Each line of the records below that holds "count" should be returned.

[Data for this task — start]

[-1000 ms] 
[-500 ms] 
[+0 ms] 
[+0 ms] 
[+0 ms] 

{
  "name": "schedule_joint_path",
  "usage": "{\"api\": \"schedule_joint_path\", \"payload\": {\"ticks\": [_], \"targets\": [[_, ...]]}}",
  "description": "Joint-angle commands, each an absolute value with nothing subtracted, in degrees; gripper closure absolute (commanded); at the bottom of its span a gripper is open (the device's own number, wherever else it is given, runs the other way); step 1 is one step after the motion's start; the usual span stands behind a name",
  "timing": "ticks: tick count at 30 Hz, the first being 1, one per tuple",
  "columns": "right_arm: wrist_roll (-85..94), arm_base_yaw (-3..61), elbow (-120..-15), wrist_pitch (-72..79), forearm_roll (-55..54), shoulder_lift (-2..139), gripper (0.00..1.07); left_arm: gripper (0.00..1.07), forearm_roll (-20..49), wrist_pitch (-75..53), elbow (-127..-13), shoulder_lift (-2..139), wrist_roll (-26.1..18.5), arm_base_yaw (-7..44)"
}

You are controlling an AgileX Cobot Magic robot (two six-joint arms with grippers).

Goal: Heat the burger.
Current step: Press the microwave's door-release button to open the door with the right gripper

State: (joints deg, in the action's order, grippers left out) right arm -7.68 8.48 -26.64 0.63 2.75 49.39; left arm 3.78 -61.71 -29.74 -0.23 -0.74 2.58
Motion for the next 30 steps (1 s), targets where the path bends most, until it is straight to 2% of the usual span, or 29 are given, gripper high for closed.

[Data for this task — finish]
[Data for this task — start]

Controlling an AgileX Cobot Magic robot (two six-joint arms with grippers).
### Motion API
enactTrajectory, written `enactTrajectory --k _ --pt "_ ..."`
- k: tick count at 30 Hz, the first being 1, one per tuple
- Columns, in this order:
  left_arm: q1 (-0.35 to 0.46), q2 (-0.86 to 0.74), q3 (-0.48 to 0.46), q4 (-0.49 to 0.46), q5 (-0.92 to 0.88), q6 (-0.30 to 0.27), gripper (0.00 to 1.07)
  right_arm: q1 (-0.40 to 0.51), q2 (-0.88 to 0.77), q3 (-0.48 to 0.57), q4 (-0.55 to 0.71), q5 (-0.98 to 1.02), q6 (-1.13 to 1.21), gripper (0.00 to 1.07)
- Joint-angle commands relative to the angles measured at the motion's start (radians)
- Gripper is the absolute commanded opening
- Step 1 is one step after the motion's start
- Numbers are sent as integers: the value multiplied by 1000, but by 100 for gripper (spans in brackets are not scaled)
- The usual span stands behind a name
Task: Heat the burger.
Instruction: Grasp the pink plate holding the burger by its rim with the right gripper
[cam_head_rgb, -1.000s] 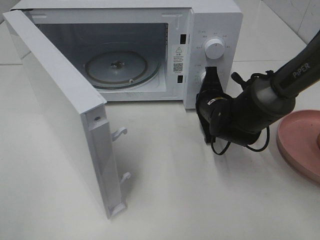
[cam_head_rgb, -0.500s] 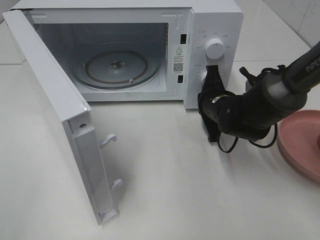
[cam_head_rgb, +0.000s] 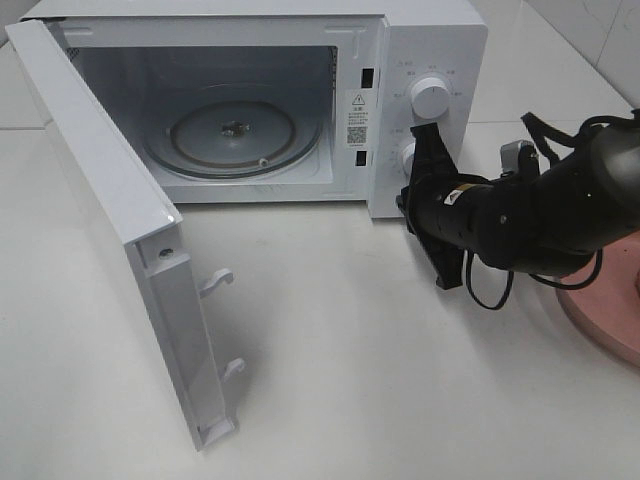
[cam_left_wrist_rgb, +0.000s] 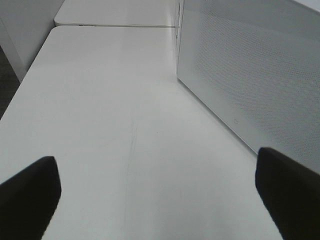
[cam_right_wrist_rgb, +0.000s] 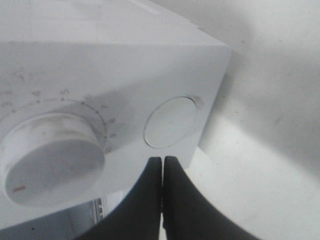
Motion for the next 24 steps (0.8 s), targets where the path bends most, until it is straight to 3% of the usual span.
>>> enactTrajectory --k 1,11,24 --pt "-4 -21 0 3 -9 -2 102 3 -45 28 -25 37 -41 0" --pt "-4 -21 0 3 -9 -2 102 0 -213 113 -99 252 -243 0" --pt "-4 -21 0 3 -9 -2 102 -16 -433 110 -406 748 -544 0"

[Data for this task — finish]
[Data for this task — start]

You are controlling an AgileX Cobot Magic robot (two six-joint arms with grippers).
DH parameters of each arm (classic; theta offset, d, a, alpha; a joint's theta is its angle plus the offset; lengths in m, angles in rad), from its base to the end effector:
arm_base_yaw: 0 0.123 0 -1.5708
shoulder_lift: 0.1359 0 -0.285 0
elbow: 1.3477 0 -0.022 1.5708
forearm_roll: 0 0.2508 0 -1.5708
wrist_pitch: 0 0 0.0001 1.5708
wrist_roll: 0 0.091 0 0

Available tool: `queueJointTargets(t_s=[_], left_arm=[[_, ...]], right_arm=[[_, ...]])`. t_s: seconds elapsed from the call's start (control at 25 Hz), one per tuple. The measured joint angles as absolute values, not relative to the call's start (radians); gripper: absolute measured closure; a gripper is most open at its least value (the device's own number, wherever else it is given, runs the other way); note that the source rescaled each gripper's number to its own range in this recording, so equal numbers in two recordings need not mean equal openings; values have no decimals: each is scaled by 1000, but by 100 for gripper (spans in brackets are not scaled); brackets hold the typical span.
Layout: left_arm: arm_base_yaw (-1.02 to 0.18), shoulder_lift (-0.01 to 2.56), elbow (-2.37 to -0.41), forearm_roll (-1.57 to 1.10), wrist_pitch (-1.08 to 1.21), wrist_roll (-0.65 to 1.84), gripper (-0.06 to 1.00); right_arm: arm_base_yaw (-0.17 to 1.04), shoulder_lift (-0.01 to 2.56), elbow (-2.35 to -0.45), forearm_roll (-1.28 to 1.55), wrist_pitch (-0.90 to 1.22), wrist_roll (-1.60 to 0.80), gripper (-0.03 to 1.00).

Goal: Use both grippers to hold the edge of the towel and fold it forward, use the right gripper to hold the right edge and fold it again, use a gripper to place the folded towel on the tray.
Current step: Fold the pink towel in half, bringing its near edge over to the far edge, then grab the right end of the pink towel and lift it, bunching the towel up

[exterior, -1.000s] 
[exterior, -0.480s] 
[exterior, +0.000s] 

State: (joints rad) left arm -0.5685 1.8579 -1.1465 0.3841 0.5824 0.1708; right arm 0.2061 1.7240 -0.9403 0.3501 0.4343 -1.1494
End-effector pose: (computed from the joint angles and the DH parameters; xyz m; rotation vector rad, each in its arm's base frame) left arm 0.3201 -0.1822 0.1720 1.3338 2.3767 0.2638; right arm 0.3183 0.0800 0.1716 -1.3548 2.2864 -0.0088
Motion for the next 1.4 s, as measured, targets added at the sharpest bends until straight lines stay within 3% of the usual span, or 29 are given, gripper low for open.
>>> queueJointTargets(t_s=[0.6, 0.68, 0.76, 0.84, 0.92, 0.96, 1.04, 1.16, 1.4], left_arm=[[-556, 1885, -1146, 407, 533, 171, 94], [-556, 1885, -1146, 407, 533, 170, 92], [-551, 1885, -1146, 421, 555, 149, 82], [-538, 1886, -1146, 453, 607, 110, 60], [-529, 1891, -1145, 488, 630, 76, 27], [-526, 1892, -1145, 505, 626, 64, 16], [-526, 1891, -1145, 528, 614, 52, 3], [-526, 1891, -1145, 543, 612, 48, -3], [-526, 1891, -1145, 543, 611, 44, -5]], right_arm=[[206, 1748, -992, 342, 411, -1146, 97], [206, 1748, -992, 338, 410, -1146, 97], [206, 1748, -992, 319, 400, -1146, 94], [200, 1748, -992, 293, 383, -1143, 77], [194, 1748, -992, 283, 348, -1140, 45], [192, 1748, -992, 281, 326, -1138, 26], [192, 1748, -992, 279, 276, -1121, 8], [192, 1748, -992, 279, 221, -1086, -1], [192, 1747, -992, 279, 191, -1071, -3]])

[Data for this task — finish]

Solution below =
  "timing": "ticks: tick count at 30 Hz, the first being 1, one per tuple",
- k: tick count at 30 Hz, the first being 1, one per tuple

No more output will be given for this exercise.